* [Exercise brief] Transcription of the full listing is required, character for character.

* [Data provided]

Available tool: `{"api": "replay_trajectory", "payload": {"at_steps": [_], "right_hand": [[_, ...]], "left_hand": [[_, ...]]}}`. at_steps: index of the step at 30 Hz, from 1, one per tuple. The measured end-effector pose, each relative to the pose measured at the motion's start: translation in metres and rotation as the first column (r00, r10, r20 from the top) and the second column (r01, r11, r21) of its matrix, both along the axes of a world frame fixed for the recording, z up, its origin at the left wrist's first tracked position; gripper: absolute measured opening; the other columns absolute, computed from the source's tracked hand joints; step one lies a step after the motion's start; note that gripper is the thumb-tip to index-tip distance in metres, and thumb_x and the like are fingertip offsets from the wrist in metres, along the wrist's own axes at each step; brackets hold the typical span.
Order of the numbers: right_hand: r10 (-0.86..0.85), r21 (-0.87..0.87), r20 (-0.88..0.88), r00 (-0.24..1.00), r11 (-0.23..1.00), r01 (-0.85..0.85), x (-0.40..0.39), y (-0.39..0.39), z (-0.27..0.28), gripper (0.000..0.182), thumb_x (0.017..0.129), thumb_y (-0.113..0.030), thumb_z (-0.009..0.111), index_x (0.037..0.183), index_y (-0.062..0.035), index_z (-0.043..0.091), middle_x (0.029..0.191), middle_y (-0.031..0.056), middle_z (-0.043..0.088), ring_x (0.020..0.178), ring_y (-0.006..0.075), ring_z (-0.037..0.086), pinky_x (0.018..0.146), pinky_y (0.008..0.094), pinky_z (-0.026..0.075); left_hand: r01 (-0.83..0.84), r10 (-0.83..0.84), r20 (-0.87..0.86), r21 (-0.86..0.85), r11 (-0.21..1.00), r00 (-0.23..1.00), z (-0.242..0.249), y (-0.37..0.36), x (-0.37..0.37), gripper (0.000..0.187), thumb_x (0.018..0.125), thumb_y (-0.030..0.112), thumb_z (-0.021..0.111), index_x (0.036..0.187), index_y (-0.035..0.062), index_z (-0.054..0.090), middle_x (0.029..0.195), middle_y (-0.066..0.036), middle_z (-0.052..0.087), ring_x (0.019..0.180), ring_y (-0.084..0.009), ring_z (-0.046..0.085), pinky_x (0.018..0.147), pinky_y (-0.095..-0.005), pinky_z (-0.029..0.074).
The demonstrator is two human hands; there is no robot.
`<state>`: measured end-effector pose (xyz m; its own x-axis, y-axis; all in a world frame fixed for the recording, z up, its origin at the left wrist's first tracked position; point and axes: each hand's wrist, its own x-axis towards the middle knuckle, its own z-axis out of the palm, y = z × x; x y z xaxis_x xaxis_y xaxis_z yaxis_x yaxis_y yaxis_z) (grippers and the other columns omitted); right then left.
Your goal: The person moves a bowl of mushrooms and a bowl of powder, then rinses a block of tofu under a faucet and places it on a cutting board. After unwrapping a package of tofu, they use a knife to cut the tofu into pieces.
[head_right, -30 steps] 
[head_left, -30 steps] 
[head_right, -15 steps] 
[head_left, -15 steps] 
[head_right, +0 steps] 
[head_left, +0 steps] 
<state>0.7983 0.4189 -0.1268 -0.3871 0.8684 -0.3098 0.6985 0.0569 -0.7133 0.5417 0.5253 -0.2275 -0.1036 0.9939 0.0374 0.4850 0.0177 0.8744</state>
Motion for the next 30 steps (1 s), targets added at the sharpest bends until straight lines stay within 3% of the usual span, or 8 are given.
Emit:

* [Written solution]
Available tool: `{"api": "replay_trajectory", "payload": {"at_steps": [_], "right_hand": [[_, ...]], "left_hand": [[_, ...]]}}`. at_steps: index of the step at 30 Hz, from 1, one per tuple. The measured end-effector pose, each relative to the pose measured at the motion's start: translation in metres and rotation as the first column (r00, r10, r20 from the top) and the second column (r01, r11, r21) of its matrix, both along the axes of a world frame fixed for the recording, z up, its origin at the left wrist's first tracked position; gripper: absolute measured opening; the other columns absolute, computed from the source's tracked hand joints; step one lies a step after the motion's start; note that gripper is the thumb-tip to index-tip distance in metres, and thumb_x and the like are fingertip offsets from the wrist in metres, along the wrist's own axes at each step; brackets hold the typical span.
Order of the numbers: right_hand: r10 (-0.86..0.85), r21 (-0.87..0.87), r20 (-0.88..0.88), r00 (-0.24..1.00), r11 (-0.23..1.00), r01 (-0.85..0.85), x (-0.40..0.39), y (-0.39..0.39), z (-0.27..0.28), gripper (0.000..0.182), thumb_x (0.017..0.129), thumb_y (-0.113..0.030), thumb_z (-0.009..0.111), index_x (0.037..0.183), index_y (-0.062..0.035), index_z (-0.043..0.091), middle_x (0.029..0.191), middle_y (-0.031..0.056), middle_z (-0.043..0.088), ring_x (0.020..0.178), ring_y (-0.006..0.075), ring_z (-0.037..0.086), pinky_x (0.018..0.146), pinky_y (0.008..0.094), pinky_z (-0.026..0.075); left_hand: r01 (-0.83..0.84), r10 (-0.83..0.84), r20 (-0.87..0.86), r21 (-0.86..0.85), r11 (-0.21..1.00), r00 (-0.23..1.00), z (-0.242..0.249), y (-0.37..0.36), x (-0.37..0.37), gripper (0.000..0.187), thumb_x (0.018..0.125), thumb_y (-0.030..0.112), thumb_z (-0.021..0.111), index_x (0.036..0.187), index_y (-0.035..0.062), index_z (-0.054..0.090), middle_x (0.029..0.195), middle_y (-0.066..0.036), middle_z (-0.052..0.087), ring_x (0.019..0.180), ring_y (-0.084..0.009), ring_z (-0.046..0.085), pinky_x (0.018..0.147), pinky_y (-0.095..-0.005), pinky_z (-0.029..0.074).
The demonstrator is two human hands; there is no robot.
`<state>`: measured end-effector pose (xyz m; its own x-axis, y-axis; all in a world frame fixed for the recording, z up, its origin at the left wrist's first tracked position; point and axes: each hand's wrist, its own x-axis towards the middle knuckle, its own z-axis out of the palm, y = z × x; x y z xaxis_x xaxis_y xaxis_z yaxis_x yaxis_y yaxis_z) (grippers and the other columns omitted); right then left.
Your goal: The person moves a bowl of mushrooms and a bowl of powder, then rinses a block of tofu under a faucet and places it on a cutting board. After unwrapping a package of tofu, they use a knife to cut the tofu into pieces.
[head_right, -30 steps] 
[head_left, -30 steps] 
[head_right, -15 steps] 
[head_left, -15 steps] 
[head_right, +0 steps] 
[head_left, +0 steps] 
<state>0.7983 0.4189 -0.1268 -0.3871 0.8684 -0.3098 0.6985 0.0569 -0.7133 0.5417 0.5253 -0.2275 -0.1036 0.9939 0.0374 0.4850 0.0177 0.8744</state>
Motion for the next 30 steps (1 s), targets added at the sharpest bends until straight lines stay within 3% of the usual span, or 8 are given.
Emit:

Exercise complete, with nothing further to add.